Foto: instagram.com/kamerzysta69/
Sąd: brak podstaw do uznania zarzutów
Sąd Rejonowy w Szczecinie podjął decyzję: Kamerzysta oraz dwie osoby towarzyszące – oskarżone w tej samej sprawie – zostali uniewinnieni od zarzutu psychicznego znęcania się nad 18‑letnim mężczyzną z niepełnosprawnością intelektualną. Rzecz dotyczyła nagrania, które opublikowano w internecie – w którym pokrzywdzony wykonywał, za pieniądze, szereg upokarzających czynności.
Według sądu nie okazało się, by działania oskarżonych spełniały przesłanki kwalifikujące je jako znęcanie się w rozumieniu prawa karnego. W związku z tym grupa usłyszała wyrok uniewinniający.

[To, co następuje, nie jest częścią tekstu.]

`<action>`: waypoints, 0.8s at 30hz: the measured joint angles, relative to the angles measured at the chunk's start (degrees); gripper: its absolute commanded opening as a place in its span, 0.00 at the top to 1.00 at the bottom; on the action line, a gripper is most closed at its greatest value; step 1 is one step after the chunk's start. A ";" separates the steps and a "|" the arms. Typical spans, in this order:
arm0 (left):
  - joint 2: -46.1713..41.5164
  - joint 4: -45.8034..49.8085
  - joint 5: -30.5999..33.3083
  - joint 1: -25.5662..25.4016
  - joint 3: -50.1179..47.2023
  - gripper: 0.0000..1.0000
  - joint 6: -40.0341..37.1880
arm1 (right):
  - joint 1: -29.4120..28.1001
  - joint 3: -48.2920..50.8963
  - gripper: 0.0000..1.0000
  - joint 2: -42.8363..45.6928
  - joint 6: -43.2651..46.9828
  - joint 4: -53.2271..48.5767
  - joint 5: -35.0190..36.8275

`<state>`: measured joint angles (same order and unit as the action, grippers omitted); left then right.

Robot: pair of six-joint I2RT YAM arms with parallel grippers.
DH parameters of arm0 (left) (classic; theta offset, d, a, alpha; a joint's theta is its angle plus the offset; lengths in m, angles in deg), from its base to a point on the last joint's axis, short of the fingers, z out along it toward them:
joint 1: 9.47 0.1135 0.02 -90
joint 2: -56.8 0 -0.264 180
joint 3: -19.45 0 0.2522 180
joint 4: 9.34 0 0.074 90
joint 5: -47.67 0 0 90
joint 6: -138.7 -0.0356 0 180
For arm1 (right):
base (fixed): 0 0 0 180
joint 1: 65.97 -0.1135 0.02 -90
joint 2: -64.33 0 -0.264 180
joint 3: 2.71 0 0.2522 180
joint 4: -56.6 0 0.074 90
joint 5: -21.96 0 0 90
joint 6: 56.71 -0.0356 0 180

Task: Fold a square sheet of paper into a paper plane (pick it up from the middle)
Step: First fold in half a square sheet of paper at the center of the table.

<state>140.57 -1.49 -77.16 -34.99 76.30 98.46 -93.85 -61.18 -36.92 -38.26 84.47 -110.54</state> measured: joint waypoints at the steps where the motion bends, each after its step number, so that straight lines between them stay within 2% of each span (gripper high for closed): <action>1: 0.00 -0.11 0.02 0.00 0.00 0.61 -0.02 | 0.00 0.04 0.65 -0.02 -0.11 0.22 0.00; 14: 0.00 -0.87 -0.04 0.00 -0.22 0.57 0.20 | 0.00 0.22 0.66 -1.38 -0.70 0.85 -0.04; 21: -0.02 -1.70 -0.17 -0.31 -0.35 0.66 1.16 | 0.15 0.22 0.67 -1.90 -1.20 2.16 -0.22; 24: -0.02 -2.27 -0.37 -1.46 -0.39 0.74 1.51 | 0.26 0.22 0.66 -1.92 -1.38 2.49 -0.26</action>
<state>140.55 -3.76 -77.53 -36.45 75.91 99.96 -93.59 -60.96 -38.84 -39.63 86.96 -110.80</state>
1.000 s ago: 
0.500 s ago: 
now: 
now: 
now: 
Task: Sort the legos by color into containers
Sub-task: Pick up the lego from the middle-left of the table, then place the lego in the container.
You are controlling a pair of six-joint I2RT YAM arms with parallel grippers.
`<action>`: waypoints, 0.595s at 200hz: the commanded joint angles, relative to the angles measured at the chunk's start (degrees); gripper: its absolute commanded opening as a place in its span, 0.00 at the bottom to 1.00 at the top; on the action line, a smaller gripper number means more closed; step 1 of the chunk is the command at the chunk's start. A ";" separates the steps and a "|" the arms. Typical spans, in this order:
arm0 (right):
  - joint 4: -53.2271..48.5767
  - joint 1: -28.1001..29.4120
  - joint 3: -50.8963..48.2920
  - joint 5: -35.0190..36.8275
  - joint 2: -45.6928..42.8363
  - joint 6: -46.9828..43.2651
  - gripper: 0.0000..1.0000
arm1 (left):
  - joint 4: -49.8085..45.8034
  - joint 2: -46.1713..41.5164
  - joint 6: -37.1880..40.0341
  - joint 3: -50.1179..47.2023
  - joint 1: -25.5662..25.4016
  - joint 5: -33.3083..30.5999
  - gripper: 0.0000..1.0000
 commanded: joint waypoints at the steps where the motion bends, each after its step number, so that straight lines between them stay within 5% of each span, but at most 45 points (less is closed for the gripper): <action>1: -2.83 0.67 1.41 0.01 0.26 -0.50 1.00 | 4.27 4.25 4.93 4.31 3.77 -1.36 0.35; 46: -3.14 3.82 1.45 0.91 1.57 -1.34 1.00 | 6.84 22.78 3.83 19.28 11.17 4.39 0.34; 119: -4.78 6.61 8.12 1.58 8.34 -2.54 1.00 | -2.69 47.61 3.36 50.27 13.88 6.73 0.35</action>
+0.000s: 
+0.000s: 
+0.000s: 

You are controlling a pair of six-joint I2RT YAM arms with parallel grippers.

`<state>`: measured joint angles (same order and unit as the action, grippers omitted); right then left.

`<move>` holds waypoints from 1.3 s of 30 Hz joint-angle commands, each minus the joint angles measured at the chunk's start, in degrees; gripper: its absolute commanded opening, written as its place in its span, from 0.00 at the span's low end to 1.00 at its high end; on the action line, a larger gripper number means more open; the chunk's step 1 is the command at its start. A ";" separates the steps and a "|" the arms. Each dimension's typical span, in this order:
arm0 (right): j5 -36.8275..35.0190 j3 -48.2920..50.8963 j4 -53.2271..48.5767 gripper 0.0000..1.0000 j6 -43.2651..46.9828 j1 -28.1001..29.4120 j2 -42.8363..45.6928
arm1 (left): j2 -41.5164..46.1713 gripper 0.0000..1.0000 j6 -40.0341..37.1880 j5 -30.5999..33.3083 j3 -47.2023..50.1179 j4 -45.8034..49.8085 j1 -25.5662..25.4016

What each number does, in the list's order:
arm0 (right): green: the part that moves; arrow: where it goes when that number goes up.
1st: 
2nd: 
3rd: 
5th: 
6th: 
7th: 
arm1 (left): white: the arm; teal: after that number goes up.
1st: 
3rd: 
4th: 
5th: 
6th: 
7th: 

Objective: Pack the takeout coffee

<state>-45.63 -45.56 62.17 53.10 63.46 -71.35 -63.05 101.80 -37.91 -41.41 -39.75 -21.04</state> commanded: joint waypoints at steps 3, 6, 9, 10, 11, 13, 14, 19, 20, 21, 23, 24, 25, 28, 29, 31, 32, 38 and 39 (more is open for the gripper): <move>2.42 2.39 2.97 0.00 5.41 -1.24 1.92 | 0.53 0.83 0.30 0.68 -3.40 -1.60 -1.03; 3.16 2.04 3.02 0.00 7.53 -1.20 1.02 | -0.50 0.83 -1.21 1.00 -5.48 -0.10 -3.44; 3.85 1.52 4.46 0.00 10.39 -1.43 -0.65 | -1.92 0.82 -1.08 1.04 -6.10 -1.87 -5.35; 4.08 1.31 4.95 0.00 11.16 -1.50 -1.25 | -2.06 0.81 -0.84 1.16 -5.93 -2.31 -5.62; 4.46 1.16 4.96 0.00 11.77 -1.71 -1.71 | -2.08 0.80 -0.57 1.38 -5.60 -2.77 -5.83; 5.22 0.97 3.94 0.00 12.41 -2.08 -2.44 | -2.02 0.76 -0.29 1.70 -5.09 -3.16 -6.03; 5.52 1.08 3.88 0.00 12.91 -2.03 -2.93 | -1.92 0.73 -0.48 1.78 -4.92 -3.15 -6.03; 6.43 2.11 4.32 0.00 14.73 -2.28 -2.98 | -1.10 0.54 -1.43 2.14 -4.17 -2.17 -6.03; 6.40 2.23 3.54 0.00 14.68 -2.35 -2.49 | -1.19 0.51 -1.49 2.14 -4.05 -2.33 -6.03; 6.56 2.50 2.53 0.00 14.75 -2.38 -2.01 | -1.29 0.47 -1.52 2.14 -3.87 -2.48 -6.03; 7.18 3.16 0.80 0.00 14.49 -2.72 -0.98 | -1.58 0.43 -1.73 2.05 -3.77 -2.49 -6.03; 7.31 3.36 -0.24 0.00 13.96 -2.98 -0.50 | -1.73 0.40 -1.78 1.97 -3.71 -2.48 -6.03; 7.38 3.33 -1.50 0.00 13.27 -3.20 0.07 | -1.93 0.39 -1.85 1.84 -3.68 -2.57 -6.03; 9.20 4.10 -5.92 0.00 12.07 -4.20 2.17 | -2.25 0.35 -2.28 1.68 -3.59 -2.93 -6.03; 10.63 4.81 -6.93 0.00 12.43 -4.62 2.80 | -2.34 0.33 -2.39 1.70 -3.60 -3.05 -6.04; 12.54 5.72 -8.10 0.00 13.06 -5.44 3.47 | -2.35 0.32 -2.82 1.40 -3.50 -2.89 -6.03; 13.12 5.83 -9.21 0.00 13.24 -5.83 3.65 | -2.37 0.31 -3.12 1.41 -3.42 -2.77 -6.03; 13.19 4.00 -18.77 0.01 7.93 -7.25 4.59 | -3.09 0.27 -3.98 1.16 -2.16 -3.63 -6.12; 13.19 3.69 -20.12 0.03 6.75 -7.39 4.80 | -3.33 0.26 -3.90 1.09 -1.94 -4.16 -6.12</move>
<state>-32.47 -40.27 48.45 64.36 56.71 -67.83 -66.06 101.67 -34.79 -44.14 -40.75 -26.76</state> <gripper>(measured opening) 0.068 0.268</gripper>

Co było przedmiotem oskarżeń?
Film przedstawiał sytuację, w której młody mężczyzna podejmował serię skrajnie upokarzających „zadań” – od tarzania się w błocie, przez wchodzenie do wody w samej bieliźnie, po inne ekstremalne i poniżające zachowania. Nagranie wywołało ogromne poruszenie w sieci i było szeroko komentowane.
Prokuratura uważała, że takie działania stanowią psychiczne znęcanie się nad osobą niepełnosprawną – zarzucała więc autorom publikacji przestępstwo podlegające karze.
„Sprawiedliwy wyrok”
Według obrońcy Kamerzysty sąd opierał się na rzetelnej ocenie materiału dowodowego, nie na medialnej narracji. Jak podkreślił prawnik:
„Sąd wydał sprawiedliwy wyrok, ponieważ nie znalazł podstaw do uznania czynów moich klientów za znęcanie się psychiczne. Ocena dowodów była obiektywna i zgodna z prawem.”
Kamerzysta ma już za sobą inne wyroki
To nie pierwsze problemy Kamerzysty z prawem. W 2022 roku został skazany za pobicie 66‑letniego mężczyzny – orzeczono wtedy sześć miesięcy ograniczenia wolności oraz obowiązek wykonania prac społecznych.
Co dalej – apelacja czy zamknięcie sprawy?
Wyrok uniewinniający nie jest jeszcze prawomocny – prokuratura ma tydzień na wniesienie apelacji. W zależności od jej decyzji, sprawa może być kontynuowana lub definitywnie zakończona.